ASSIGNED TASK →
Your answer needs to include each line of the records in which the string "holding" can be found.

*** EXTRACTED ENTRIES ***

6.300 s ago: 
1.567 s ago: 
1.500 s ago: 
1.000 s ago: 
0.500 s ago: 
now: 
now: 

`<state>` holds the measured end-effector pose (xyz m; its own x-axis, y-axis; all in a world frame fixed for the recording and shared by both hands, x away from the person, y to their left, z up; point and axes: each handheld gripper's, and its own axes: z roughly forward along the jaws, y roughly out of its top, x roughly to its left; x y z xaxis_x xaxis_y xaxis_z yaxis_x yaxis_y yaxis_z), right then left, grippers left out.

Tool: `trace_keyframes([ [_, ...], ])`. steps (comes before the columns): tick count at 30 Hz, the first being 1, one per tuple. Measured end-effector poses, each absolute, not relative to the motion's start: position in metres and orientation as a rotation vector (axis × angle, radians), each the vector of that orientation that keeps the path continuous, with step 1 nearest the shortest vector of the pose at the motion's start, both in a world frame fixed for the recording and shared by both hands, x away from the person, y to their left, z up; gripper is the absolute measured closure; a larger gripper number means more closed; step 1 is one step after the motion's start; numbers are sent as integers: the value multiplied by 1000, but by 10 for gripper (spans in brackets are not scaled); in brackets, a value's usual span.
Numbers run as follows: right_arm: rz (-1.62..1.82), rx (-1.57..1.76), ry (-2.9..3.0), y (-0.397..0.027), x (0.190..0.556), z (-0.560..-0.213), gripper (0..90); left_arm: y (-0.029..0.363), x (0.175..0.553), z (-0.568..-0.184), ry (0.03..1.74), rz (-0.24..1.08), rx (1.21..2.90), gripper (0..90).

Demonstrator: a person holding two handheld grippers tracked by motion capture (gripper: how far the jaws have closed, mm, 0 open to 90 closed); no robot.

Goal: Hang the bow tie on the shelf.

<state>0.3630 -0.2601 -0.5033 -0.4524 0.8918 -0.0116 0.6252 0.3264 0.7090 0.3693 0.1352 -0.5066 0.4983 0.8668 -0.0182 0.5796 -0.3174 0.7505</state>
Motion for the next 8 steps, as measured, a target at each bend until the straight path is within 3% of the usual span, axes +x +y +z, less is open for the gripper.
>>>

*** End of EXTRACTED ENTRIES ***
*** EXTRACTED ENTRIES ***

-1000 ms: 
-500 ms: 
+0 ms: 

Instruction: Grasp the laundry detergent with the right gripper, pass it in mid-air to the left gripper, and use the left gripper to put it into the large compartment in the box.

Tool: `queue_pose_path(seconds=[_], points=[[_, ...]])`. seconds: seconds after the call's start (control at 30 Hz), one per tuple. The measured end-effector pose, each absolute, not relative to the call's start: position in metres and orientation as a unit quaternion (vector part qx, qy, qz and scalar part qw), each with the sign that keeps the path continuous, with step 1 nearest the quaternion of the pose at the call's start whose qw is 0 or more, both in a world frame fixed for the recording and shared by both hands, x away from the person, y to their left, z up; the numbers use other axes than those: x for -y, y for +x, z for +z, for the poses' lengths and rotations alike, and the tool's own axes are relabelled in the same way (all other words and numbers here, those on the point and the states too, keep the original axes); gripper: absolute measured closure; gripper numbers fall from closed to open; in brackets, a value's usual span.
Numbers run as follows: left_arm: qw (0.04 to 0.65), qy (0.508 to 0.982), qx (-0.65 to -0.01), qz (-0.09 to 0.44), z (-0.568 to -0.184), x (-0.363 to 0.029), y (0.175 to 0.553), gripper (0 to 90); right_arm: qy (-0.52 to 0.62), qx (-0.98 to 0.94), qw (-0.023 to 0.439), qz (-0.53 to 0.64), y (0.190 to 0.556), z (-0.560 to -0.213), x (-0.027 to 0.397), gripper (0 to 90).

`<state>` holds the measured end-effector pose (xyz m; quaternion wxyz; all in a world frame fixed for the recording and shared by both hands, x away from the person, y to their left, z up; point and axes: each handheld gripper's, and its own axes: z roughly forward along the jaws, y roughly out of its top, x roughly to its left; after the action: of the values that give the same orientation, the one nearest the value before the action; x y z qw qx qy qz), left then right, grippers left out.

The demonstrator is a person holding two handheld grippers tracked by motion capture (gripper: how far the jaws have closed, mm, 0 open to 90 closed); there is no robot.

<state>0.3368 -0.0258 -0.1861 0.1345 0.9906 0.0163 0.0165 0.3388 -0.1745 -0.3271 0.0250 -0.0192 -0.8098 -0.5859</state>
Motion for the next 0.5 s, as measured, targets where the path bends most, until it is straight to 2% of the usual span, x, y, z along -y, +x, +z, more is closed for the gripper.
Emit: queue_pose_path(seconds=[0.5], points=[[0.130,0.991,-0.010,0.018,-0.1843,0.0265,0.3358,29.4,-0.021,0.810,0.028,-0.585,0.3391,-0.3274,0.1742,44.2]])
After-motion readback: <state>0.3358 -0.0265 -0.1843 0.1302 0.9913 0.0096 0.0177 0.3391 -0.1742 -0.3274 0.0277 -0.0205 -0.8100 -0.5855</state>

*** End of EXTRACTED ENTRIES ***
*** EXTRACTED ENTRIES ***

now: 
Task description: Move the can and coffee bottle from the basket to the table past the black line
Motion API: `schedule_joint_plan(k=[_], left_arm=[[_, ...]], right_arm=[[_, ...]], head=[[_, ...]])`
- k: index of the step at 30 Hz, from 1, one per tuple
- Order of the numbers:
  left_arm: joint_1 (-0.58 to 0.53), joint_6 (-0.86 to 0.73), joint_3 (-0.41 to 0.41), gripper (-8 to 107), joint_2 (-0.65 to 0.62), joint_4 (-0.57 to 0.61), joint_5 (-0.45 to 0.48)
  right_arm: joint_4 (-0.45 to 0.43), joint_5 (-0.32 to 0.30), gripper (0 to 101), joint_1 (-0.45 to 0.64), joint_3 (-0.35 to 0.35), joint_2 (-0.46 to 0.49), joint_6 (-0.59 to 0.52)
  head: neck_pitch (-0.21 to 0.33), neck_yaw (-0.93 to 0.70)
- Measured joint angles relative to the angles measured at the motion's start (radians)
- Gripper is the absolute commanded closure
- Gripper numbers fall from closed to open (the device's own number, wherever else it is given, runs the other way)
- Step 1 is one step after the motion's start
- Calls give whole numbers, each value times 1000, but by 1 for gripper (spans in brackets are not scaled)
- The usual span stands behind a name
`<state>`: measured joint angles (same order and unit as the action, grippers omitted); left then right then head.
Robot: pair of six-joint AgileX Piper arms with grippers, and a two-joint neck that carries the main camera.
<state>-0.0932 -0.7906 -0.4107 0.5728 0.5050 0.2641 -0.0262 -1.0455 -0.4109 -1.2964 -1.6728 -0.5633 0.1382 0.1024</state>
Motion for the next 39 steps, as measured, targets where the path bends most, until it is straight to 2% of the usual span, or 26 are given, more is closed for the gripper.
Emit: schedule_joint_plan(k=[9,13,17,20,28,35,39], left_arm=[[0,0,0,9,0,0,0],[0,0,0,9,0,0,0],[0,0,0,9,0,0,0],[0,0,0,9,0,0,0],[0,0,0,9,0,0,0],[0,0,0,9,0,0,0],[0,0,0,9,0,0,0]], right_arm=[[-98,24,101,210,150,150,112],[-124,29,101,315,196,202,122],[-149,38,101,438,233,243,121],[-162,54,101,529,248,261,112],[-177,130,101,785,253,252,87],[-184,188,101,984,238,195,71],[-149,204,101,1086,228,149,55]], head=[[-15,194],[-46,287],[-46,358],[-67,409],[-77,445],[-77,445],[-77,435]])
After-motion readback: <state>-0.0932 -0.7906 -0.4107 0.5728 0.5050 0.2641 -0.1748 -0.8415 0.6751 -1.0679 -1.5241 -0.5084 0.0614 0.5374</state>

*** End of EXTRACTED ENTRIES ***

ANSWER TO THIS TASK →
Demonstrator: a person holding two handheld grippers tracked by motion capture (gripper: how far the jaws have closed, mm, 0 open to 90 closed); no robot.
The demonstrator is a person holding two handheld grippers tracked by motion capture (gripper: how far the jaws have closed, mm, 0 open to 90 closed); there is no robot.

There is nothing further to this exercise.